L’accord signé le 25 avril 2025 entre les ministres des Affaires étrangères de la République démocratique du Congo et du Rwanda, à Washington, sous l’égide du Secrétaire d’État américain Marco Rubio, « devra être ratifié par le Parlement congolais », estime Eugène Diomi Ndongala lors d’un entretien mardi 29 avril 2025 avec MCP.
Selon lui, cet accord marque une étape importante dans les efforts diplomatiques pour mettre fin aux violences dans l’Est de la RDC, en particulier face aux avancées des rebelles du M23, soutenus par le Rwanda.
L’accord engage les deux pays à rédiger un projet d’accord de paix d’ici le 2 mai 2025, avec des engagements mutuels pour respecter la souveraineté de chacun et cesser tout soutien aux groupes armés. Compte tenu de la date actuelle, le 29 avril 2025, les négociations sont en cours, et la question de savoir si cet accord doit être approuvé par les parlements respectifs des deux pays est cruciale.
Mais pour qu’il devienne une réalité solide, légitime et qu’il soit imposable « erga omnes » (à tous), une étape cruciale s’impose : sa ratification par les parlements des deux pays.
Une question de démocratie, de transparence et de respect de la Constitution
Cet accord, aussi prometteur soit-il, ne peut s’imposer à tous, dans les futures étapes du processus de paix globale, sans passer par les institutions.
La Constitution congolaise est claire : les traités de paix doivent être ratifiés par le Parlement, comme le stipulent ses articles 213 et 214. C’est un acte fondamental qui garantit que cet engagement reflète la volonté du peuple congolais.
La Constitution de la RDC détaille le processus de ratification des traités internationaux dans ses articles 213 à 216. Selon l’article 213, le Président de la République négocie et ratifie les traités, mais le gouvernement peut conclure des accords ne nécessitant pas de ratification, après délibération du Conseil des ministres, tout en informant l’Assemblée nationale et le Sénat.
Mais l’article 214 précise que certains traités, notamment ceux relatifs à la paix, au commerce, à l’adhésion à des organisations internationales, à l’engagement des finances publiques, à la modification des lois nationales, au statut des personnes ou à l’échange ou à l’ajout de territoire, doivent être ratifiés ou approuvés par la loi.
Étant donné que l’accord en question est un traité de paix, il entre dans cette catégorie et nécessite donc une approbation parlementaire.
L’article 215 ajoute que les traités ratifiés, une fois publiés, ont une autorité supérieure aux lois, sous réserve de leur application par l’autre partie.
Enfin, l’article 216 stipule que si la Cour constitutionnelle déclare une clause du traité inconstitutionnelle, une révision constitutionnelle est nécessaire avant la ratification.

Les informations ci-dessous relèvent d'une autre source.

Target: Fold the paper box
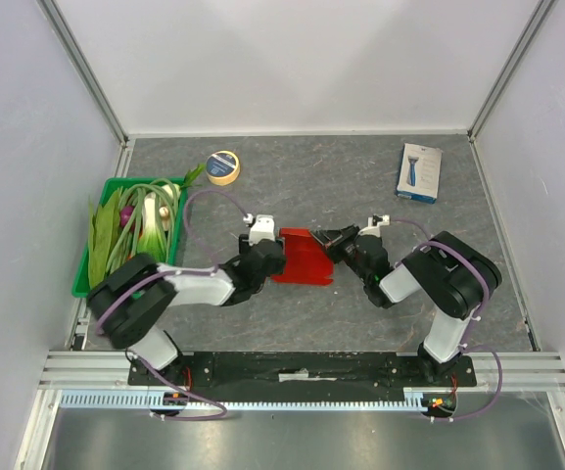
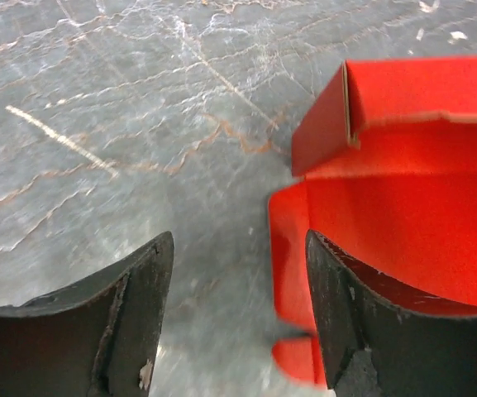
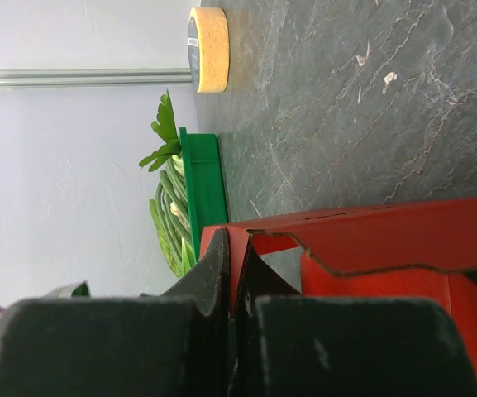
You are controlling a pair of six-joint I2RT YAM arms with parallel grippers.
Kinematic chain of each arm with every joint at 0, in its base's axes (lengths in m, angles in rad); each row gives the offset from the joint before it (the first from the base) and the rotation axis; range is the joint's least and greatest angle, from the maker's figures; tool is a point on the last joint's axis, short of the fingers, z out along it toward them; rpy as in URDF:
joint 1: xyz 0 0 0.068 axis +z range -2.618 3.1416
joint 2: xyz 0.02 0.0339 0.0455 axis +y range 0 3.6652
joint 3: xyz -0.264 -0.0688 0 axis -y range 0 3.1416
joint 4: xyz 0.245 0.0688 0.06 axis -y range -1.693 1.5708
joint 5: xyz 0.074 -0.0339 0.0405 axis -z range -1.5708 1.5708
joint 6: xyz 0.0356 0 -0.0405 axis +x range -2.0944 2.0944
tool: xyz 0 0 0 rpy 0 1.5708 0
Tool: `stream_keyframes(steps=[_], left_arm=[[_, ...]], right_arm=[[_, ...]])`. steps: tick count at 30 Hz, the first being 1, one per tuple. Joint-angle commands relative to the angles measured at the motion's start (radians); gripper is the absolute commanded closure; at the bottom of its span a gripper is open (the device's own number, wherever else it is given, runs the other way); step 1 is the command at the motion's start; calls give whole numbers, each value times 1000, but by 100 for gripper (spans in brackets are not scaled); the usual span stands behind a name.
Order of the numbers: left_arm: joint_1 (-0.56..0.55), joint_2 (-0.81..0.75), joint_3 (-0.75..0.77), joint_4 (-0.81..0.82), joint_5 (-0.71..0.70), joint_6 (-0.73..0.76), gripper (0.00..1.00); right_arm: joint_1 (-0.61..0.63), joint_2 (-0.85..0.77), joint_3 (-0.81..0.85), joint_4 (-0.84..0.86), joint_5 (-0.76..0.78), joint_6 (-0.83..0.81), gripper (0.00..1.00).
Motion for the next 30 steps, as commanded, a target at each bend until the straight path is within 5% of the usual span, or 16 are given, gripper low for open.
stream_keyframes(steps=[1,8,16,20,30], left_arm=[[12,-235,-167,115,107,77,28],[150,-393,-295,169,214,66,40],[199,-384,-206,204,429,52,23],[287,-329,-76,92,637,-69,16],[429,-127,21,212,977,-314,11]], right_arm=[[-10,0,5,-128,16,-92,100],[-16,-11,33,-168,-22,-92,100],[-24,-6,48,-182,-65,-126,95],[-36,14,53,-171,-81,-155,95],[-48,0,40,-150,-113,-184,95]])
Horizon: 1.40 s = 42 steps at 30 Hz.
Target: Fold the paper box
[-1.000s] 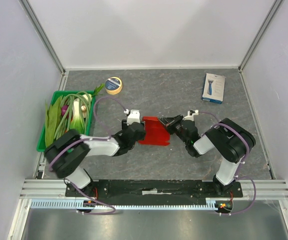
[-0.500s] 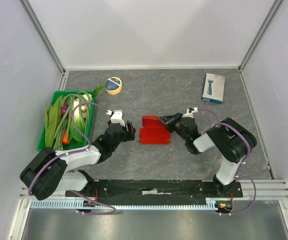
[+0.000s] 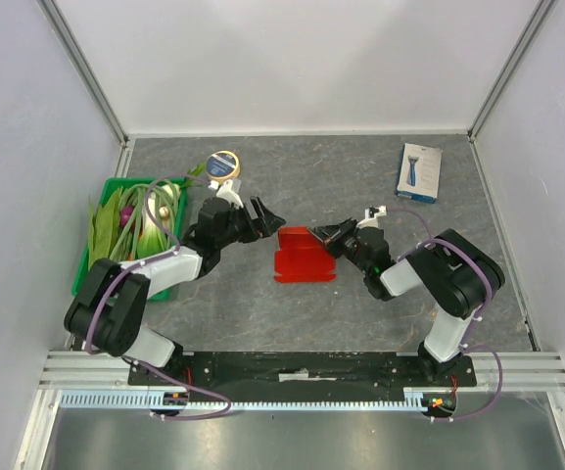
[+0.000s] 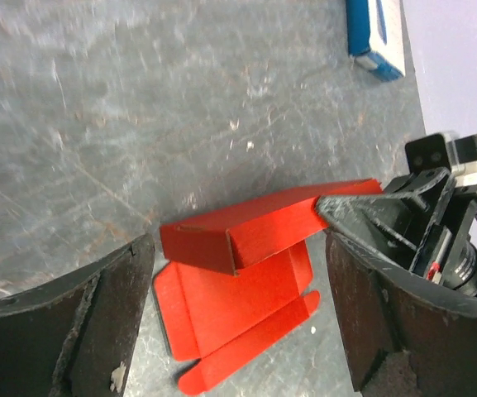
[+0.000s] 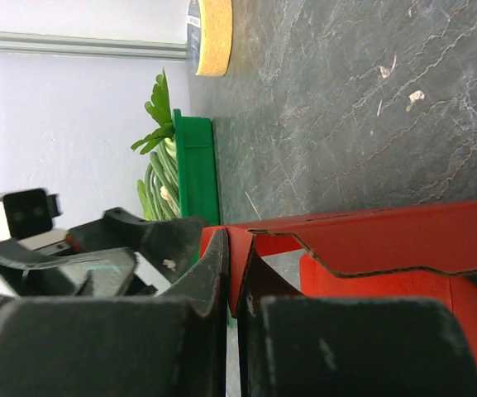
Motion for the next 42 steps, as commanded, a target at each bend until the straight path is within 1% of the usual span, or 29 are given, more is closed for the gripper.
stream_keyframes(steps=[1,4,7,11,16,17,19,20,21,25,27,29,30,31,33,34,35,36,39,42], left_arm=[[26,74,18,84,179,-155,11],[27,125,40,78,206,-166,15],[27,160,40,95,195,-167,18],[29,210,44,110,189,-161,24],[30,266,3,164,154,-146,33],[36,280,-6,181,155,-147,37],[41,303,-20,201,155,-144,43],[43,321,-35,206,155,-144,51],[43,328,-48,216,152,-146,55],[53,331,-107,264,146,-149,65],[53,319,-120,261,149,-141,66],[53,300,-108,227,158,-120,57],[53,274,-100,210,163,-110,51],[53,251,-91,190,170,-88,42],[53,176,-71,132,167,-52,35],[53,150,-63,99,145,-38,17],[53,127,-46,77,137,-23,13],[53,104,-37,30,128,4,12],[53,49,-9,-24,100,35,11],[53,24,0,-37,91,49,10]], right_arm=[[-10,6,-14,-87,0,-98,95],[-10,9,-12,-85,-2,-102,95],[-11,13,-9,-78,-6,-101,95],[-10,13,-9,-76,-6,-101,95],[-10,17,-15,-76,-6,-102,96],[-8,18,-18,-75,-6,-101,96],[-10,27,-26,-70,-3,-102,96],[-11,30,-29,-67,-3,-104,96],[-13,38,-37,-64,-3,-104,96],[-21,56,-60,-36,-5,-104,96],[-24,69,-64,-16,-13,-104,96],[-27,73,-60,1,-20,-103,96],[-25,73,-54,4,-28,-103,96],[-28,70,-51,2,-31,-103,96],[-31,60,-40,-2,-42,-107,95],[-33,58,-37,-5,-46,-109,95],[-36,56,-31,-15,-52,-110,95],[-37,56,-20,-21,-59,-112,93],[-41,56,-14,-24,-68,-112,91],[-42,55,-8,-25,-79,-113,86]])
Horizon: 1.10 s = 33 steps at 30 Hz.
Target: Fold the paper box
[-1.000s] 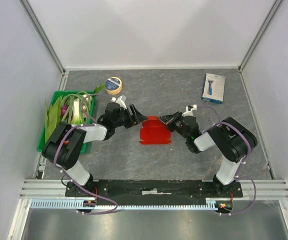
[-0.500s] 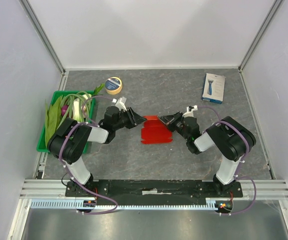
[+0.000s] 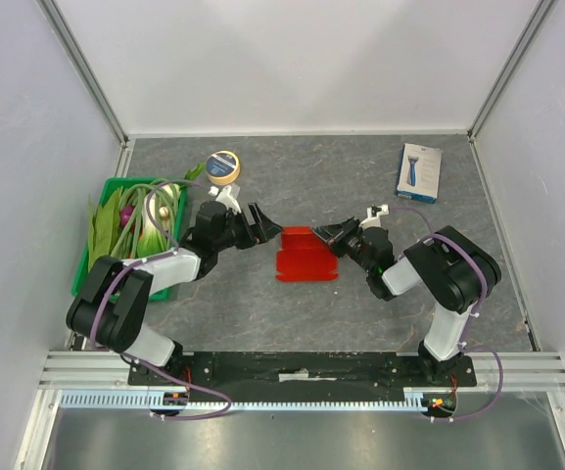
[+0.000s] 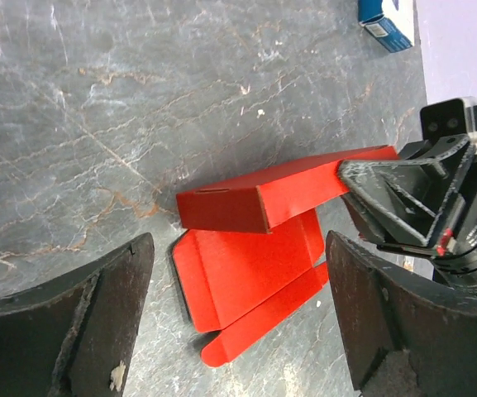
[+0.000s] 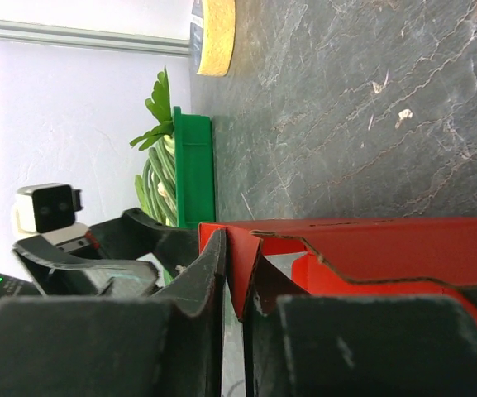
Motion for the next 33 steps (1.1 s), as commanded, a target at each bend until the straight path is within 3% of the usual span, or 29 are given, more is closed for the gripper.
stream_keyframes(steps=[1,5,9,12,14,17,22,26,30,33], left_arm=[[5,-41,55,-87,-42,94,8],[-9,-23,107,-144,-62,144,6],[-55,-30,128,-187,-149,235,14],[-112,-24,161,-233,-230,308,17],[-149,-23,176,-260,-270,333,18],[-184,-29,139,-209,-319,348,19],[-230,-50,46,-121,-388,368,24],[-276,-46,23,-104,-459,391,25],[-287,-37,21,-98,-476,384,13],[-287,11,73,-135,-502,391,18]], right_arm=[[-5,14,8,-104,-22,-81,84],[-8,-22,15,-150,-35,-119,67],[-28,-94,57,-301,-88,-224,47],[-32,-192,135,-539,-127,-399,32],[-31,-283,203,-789,-113,-524,22],[-42,-399,250,-1007,-82,-702,15],[-98,-527,282,-1260,0,-929,14],[-103,-573,270,-1311,150,-1055,14],[-103,-532,250,-1235,152,-1138,18],[-103,-487,203,-1033,119,-1187,25]])
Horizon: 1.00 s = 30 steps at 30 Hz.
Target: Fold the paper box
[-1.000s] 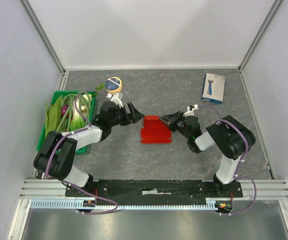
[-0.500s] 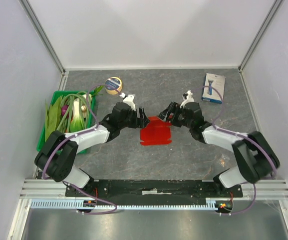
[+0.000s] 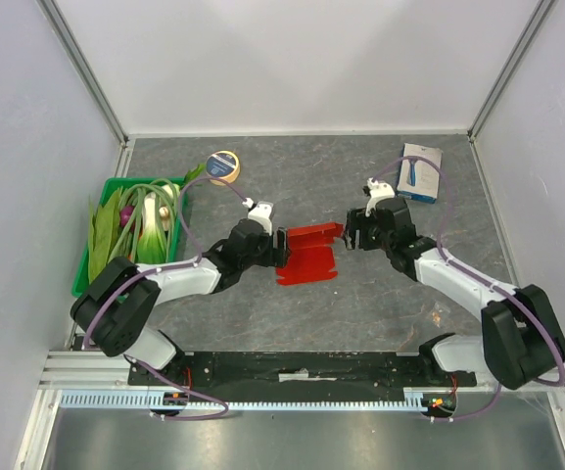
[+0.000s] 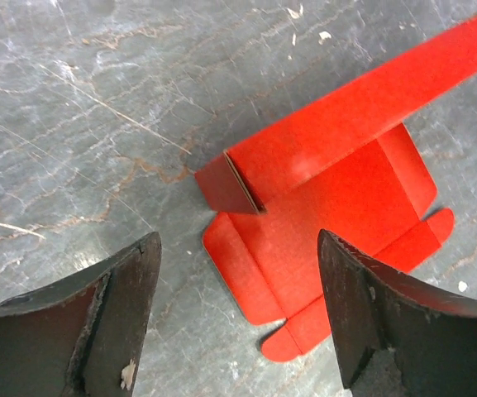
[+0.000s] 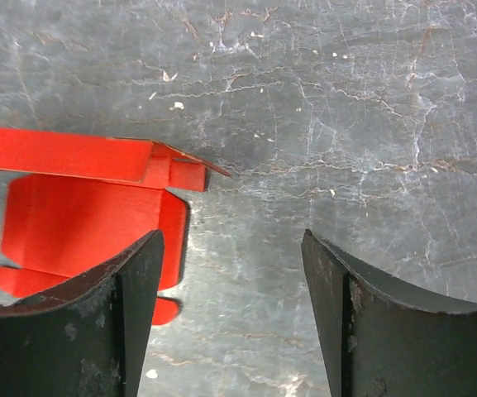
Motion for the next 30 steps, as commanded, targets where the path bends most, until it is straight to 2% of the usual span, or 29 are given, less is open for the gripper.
stream_keyframes(steps=[1,4,7,10,12,13,15,17,20,21,23,24,25,27,28,30], left_arm=[[0,40,61,42,-68,52,20],[-2,59,66,82,-51,63,26],[-6,26,55,81,-23,62,22],[-8,-55,31,21,-19,16,10],[-8,-88,43,-63,-29,-27,5],[-8,-103,55,-83,-17,-24,6],[-3,-109,89,-132,-19,-26,10],[14,-108,98,-130,3,-52,11],[83,-71,109,-88,96,-159,7],[125,-48,132,-85,197,-187,6],[146,-14,149,-82,250,-204,12],[143,-20,125,-71,242,-190,17],[135,-35,89,9,230,-148,17],[89,-78,-21,103,109,-101,15],[80,-79,-41,151,104,-63,15],[30,-47,-72,173,-34,-34,14]], right_arm=[[0,54,-63,218,13,-147,27],[3,91,-98,316,-39,-217,33],[1,123,-63,274,-24,-224,35],[-20,124,53,101,8,-85,34],[-28,107,95,-26,-7,-40,30],[-26,87,118,-50,-64,3,30],[-37,84,161,-170,-52,70,30],[-37,126,248,-232,-131,123,32],[-34,185,319,-265,-184,149,35],[-33,197,330,-259,-198,151,38],[-33,216,354,-260,-216,149,45],[-31,210,357,-260,-211,149,46],[-32,203,354,-260,-207,152,46],[-31,191,353,-262,-196,152,46],[-31,187,350,-262,-196,152,46],[-29,177,347,-265,-182,143,45]])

Analyse constitutionnelle du Rwanda
La Constitution du Rwanda aborde aussi la ratification des traités internationaux dans les articles 167 et 168. L’article 167 confère au président de la République ou à son délégué le pouvoir de négocier et de signer les traités, avec la possibilité de les ratifier, tout en notifiant le Parlement après conclusion. Cependant, certains traités, y compris ceux concernant l’armistice, la paix, le commerce, l’adhésion à des organisations internationales, l’engagement des finances de l’État, la modification de la législation nationale, ou le statut des personnes, nécessitent l’approbation du Parlement.
Les traités cédant ou échangeant une partie du territoire rwandais, ou ajoutant du territoire d’un autre pays, ne peuvent être ratifiés sans un référendum. L’article 168 précise que les traités ratifiés, une fois publiés au Journal officiel, ont force de loi nationale, conformément à la hiérarchie des normes établies à l’article 95 (inférieure à la Constitution et aux lois organiques, supérieure aux lois ordinaires).
Étant donné que l’accord de paix dont sera question entre dans la catégorie des traités de paix, il nécessite l’approbation du Parlement rwandais.
En confiant cette tâche à nos parlementaires, on offre une chance unique de débattre des termes de l’accord, de poser les bonnes questions et de veiller à ce qu’il serve avant tout nos intérêts, répondant ainsi aux craintes de certains par rapport au contenu de ce futur accord.
Un engagement mutuel pour une paix crédible
Trop souvent, des accords ont échoué faute de soutien solide.
En les faisant ratifier, on montre le sérieux et la détermination, tout en incitant le Rwanda à faire de même.
« Ce serait un pas historique vers une coopération régionale fondée sur la confiance et la responsabilité partagée et surtout, une première, dans la tumultueuse histoire diplomatique entre les deux pays », conclut Eugène Diomi Ndongala qui pense que cet accord abordera des enjeux majeurs : la sécurité aux frontières, l’exploitation des ressources naturelles ou encore l’arrêt du soutien aux groupes armés.